LOS ANGELES (Variety.com) – Oscar nominee Djimon Hounsou is set to portray the 2018 Nobel Peace Prize winner Denis Mukwege in “Panzi,” a biopic helmed by actress-turned-director Marie-Helene Roux (“Links of Life”).

Mukwege is a prominent Congolese gynecologist who founded the Panzi Hospital in Bukavu, where for decades he has been treating thousands of women who have been raped by armed rebels. He was jointly awarded this year’s Nobel Peace Prize with Iraqi Yazidi human rights activist Nadia Murad for “their efforts to end the use of sexual violence as a weapon of war and armed conflict.”

Hounsou, who is best-known for his Oscar-nominated performances in Jim Sheridan’s “In America” and Edward Zwick’s “Blood Diamond,” will headline “Panzi,” which Cynthia Pinet at Paris-based 1divided Films is producing. The film is currently in casting and is scheduled to start shooting next summer.

1divided acquired the exclusive rights to the life and story of Mukwege and his colleague and friend Guy-Bernard Cadière. The two doctors, who have been working hand-in-hand to end sexual violence against women in Congo, co-wrote the book “Panzi.” Published in 2014, the book chronicles what they have witnessed and experienced at the hospital, with heartfelt testimonies from victims.

“In this country which has been torn by war (six million people have been killed), barbarism consists in using the body of a woman, either a newborn or an adult, and destroy it. With rape, a woman is destroyed and rejected, and a family it annihilated,” said Pinet.

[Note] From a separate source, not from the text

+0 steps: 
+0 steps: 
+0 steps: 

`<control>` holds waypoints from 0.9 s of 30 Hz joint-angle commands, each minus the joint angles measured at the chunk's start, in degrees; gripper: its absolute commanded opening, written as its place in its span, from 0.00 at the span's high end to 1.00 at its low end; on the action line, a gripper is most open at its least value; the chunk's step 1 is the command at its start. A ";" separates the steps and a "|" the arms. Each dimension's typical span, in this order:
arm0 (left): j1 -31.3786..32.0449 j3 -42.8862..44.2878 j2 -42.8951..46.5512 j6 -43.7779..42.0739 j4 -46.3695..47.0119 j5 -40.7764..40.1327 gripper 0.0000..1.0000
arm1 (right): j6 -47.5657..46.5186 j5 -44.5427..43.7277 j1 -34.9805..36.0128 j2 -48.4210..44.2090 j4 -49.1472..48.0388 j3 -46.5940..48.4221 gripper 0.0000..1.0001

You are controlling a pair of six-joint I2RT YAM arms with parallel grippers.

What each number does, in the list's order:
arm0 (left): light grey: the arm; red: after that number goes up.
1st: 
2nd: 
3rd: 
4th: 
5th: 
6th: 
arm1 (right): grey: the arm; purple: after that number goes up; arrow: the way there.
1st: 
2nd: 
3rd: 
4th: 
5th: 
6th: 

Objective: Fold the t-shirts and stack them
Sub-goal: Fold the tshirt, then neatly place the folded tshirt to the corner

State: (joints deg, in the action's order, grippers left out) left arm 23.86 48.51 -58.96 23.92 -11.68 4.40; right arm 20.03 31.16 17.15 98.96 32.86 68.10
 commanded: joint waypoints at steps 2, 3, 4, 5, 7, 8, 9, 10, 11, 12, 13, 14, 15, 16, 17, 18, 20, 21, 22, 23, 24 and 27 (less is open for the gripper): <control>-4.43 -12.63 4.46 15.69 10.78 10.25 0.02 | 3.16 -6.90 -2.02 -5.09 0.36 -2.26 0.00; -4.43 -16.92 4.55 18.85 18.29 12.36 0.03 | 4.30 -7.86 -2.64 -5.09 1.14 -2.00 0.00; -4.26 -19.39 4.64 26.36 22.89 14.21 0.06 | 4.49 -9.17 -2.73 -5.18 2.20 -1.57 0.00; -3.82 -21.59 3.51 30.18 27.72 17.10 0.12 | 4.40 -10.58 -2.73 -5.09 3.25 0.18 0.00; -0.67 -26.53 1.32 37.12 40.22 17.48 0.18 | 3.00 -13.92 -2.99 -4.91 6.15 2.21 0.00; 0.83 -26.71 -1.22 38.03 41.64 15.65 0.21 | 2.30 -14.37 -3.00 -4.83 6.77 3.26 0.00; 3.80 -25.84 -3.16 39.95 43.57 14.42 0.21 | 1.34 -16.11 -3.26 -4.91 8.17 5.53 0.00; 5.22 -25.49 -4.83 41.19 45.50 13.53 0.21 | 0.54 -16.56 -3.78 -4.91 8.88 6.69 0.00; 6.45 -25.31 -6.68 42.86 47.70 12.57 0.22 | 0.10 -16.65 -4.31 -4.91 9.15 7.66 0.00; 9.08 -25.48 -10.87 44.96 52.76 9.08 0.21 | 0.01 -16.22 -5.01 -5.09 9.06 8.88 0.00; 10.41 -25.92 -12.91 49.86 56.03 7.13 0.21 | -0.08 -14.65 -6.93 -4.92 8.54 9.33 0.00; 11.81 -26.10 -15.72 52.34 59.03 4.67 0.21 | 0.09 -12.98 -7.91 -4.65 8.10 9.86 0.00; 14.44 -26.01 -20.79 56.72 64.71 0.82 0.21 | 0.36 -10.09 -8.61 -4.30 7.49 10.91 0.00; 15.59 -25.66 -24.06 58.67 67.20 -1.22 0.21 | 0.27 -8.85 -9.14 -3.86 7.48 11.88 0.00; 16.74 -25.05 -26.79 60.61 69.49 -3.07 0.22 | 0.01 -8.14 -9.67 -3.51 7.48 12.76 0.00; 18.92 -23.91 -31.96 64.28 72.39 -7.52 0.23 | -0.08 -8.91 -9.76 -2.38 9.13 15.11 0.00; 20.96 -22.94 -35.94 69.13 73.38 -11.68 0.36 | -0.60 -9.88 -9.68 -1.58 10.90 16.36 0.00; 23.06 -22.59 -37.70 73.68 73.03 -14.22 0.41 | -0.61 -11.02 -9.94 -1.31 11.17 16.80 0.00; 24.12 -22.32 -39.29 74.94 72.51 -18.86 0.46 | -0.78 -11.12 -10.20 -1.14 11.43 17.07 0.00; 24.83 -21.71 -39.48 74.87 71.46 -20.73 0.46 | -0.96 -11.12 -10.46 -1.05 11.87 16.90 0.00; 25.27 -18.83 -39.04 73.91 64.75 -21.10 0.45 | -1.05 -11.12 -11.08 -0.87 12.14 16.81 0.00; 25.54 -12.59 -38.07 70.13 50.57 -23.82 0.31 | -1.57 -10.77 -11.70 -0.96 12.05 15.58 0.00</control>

“Panzi” is the second feature film written and directed by Roux, who was born to French parents in Gabon, and grew up between Africa and France.

Roux’s feature debut, “Links of Life,” will be released in France during the first quarter of 2019. The English-language movie follows the encounter between a 50-year-old Frenchwoman with obsessive-compulsive disorder, who flies to Utah to fulfill a lifelong dream and meets an enigmatic 30-year-old American man.

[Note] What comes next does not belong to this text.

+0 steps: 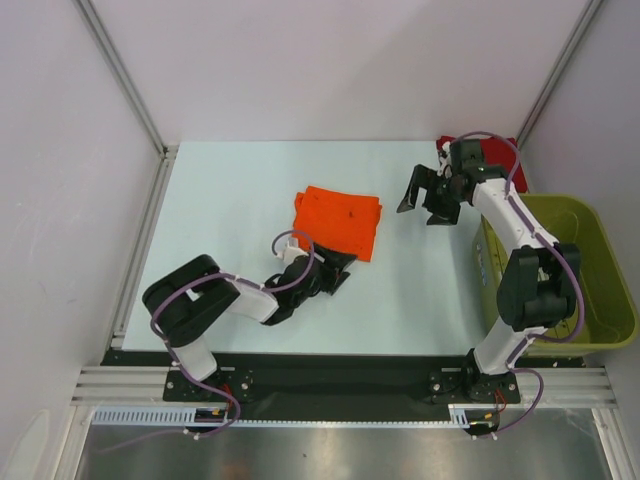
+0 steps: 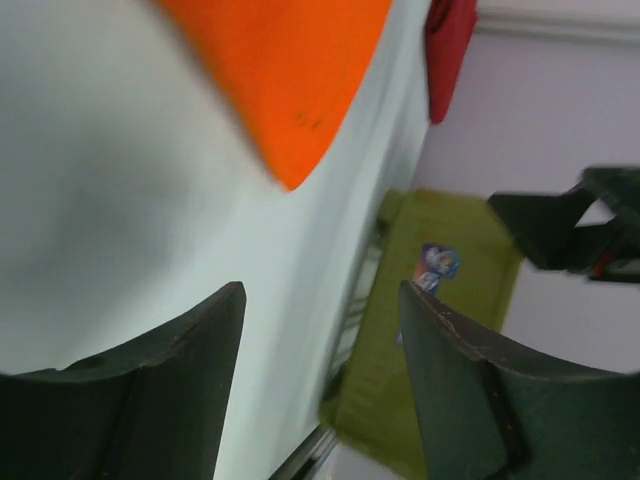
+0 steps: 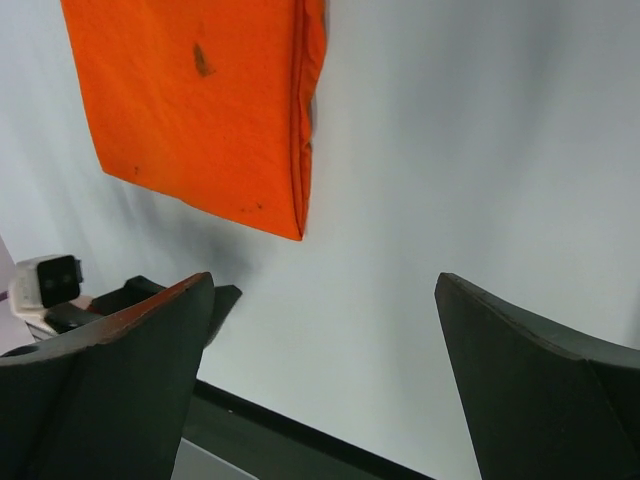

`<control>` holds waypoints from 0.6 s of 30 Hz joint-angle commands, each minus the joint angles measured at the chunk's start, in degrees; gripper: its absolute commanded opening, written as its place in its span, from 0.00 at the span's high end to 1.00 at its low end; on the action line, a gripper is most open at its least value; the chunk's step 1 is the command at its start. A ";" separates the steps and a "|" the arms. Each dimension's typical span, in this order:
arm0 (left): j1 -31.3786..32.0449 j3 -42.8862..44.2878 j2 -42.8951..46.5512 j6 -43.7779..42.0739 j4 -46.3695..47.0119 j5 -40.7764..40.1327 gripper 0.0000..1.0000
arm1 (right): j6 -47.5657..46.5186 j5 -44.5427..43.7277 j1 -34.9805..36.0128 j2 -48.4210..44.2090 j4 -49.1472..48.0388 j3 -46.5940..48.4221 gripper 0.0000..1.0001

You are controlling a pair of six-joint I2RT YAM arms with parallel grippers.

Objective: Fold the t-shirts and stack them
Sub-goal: Neatly place the folded tshirt to the corner

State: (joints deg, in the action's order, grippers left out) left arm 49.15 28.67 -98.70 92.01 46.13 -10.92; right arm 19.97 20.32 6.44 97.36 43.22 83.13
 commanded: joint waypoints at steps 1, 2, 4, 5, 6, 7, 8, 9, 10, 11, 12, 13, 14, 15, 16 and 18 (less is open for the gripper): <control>0.25 7.54 0.53 3.43 -6.32 -8.85 0.31 | -1.77 0.07 -1.07 0.46 1.69 0.10 0.00; 0.25 7.63 -1.83 4.75 -5.01 -9.21 0.31 | -1.86 0.07 -1.16 0.46 1.52 -0.34 0.00; 0.34 8.86 -4.04 8.27 -6.13 -9.12 0.32 | -2.12 0.16 -1.34 0.81 1.34 -0.52 0.00; 0.42 9.91 -4.66 8.62 -7.97 -9.64 0.33 | -2.12 0.42 -1.43 0.90 1.34 -0.52 0.00; 0.42 11.83 -6.14 9.41 -10.51 -9.82 0.33 | -2.12 0.69 -1.51 1.16 1.16 -0.25 0.00; 0.42 12.37 -7.03 9.94 -10.53 -9.91 0.35 | -1.86 0.95 -1.51 1.51 1.08 0.01 0.00; 0.42 12.73 -7.73 10.64 -10.45 -9.56 0.37 | -1.69 1.56 -1.51 2.04 0.73 0.27 0.00; 0.42 13.51 -8.26 11.17 -11.58 -9.39 0.38 | -1.42 1.66 -1.60 2.48 0.81 1.32 0.00; 0.51 14.04 -8.01 10.57 -12.63 -9.47 0.39 | -0.99 1.74 -1.60 3.00 0.72 1.94 0.00; 0.51 14.75 -7.57 9.69 -14.21 -9.56 0.38 | -0.81 2.01 -1.60 3.88 0.64 2.55 0.00; 0.60 16.06 -7.13 8.55 -18.05 -9.56 0.38 | -0.55 2.27 -1.60 4.24 0.55 3.08 0.00; 0.77 16.51 -6.52 8.54 -19.31 -9.65 0.36 | -0.46 2.36 -1.60 4.76 0.46 4.31 0.00; 0.78 16.77 -6.60 8.63 -20.11 -9.47 0.35 | -0.11 2.71 -1.60 5.38 0.37 4.84 0.00; 0.78 16.77 -6.51 10.02 -22.03 -9.56 0.34 | 0.16 2.80 -1.60 6.34 0.46 5.45 0.00; 0.78 16.69 -6.86 10.64 -22.57 -9.82 0.34 | 0.60 3.15 -1.69 6.87 0.37 6.24 0.00; 0.60 16.86 -8.00 11.96 -21.61 -10.43 0.34 | 1.91 4.11 -1.60 8.45 -0.07 7.30 0.00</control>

1Divided Films is a five-year-old company committed to developing films that are socially or politically engaged. The company’s credits include the short film “A Deported Life” and “Shortage of Children,” a drama inspired by true events that took place in 1963 on the island of Reunion.

“Panzi” will mark Hounsou’s return to non-Hollywood material. The actor has a flurry of high-profile U.S. movies in the pipeline, notably the reboot of “Charlie’s Angels,” which Elizabeth Banks is directing.